**Activity:** Which lines below fall between the one containing "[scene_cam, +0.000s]" and the one containing "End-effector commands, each"? Repeat them exactly, counting both of those lines, and add nothing else.
★ ★ ★
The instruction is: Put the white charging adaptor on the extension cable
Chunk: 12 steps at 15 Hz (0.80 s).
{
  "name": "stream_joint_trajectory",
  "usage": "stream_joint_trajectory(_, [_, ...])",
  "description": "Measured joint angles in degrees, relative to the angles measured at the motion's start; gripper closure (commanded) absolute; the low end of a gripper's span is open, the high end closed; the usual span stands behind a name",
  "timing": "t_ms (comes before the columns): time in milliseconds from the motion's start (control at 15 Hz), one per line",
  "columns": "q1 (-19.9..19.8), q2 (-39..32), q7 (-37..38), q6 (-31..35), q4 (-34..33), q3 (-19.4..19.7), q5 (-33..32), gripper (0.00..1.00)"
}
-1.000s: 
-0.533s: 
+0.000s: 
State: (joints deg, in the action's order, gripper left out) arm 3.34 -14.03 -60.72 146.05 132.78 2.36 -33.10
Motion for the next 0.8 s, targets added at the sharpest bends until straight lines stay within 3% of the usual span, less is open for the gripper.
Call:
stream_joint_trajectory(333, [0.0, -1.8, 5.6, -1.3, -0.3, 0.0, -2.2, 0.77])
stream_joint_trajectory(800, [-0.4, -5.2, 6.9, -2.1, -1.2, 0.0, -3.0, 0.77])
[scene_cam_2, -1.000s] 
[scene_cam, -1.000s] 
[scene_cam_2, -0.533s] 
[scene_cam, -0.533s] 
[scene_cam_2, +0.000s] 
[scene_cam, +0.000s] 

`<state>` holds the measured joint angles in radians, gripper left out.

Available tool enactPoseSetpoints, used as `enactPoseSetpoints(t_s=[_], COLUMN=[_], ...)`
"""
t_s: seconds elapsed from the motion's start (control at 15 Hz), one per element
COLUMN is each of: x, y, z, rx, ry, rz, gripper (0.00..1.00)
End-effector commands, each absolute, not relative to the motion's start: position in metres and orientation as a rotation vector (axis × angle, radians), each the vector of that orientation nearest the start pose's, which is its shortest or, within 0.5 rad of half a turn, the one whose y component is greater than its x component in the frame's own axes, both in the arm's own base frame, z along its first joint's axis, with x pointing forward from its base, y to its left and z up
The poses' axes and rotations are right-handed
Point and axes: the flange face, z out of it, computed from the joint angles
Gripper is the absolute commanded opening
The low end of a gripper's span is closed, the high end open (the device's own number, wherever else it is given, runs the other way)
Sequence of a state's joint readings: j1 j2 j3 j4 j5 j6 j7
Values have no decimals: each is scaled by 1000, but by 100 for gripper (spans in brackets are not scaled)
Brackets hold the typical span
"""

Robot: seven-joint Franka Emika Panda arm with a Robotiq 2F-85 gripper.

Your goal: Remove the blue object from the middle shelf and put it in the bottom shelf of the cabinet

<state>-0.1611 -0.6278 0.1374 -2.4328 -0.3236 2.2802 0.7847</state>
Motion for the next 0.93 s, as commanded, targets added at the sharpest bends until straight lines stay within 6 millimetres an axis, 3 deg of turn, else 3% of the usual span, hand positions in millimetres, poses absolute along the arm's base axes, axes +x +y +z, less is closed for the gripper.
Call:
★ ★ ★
**Task solution:**
[scene_cam, +0.000s] 

`<state>` holds the measured joint angles in radians, gripper left out.

Available tool enactPoseSetpoints, used as `enactPoseSetpoints(t_s=[_], COLUMN=[_], ...)`
"""
t_s: seconds elapsed from the motion's start (control at 15 Hz), one per element
COLUMN is each of: x, y, z, rx, ry, rz, gripper (0.00..1.00)
End-effector commands, each absolute, not relative to the motion's start: position in metres and orientation as a rotation vector (axis × angle, radians), each the vector of that orientation nearest the start pose's, which is its shortest or, within 0.5 rad of half a turn, the one whose y component is greater than its x component in the frame's own axes, both in the arm's own base frame, z along its first joint's axis, with x pointing forward from its base, y to its left and z up

No more is needed for this exercise.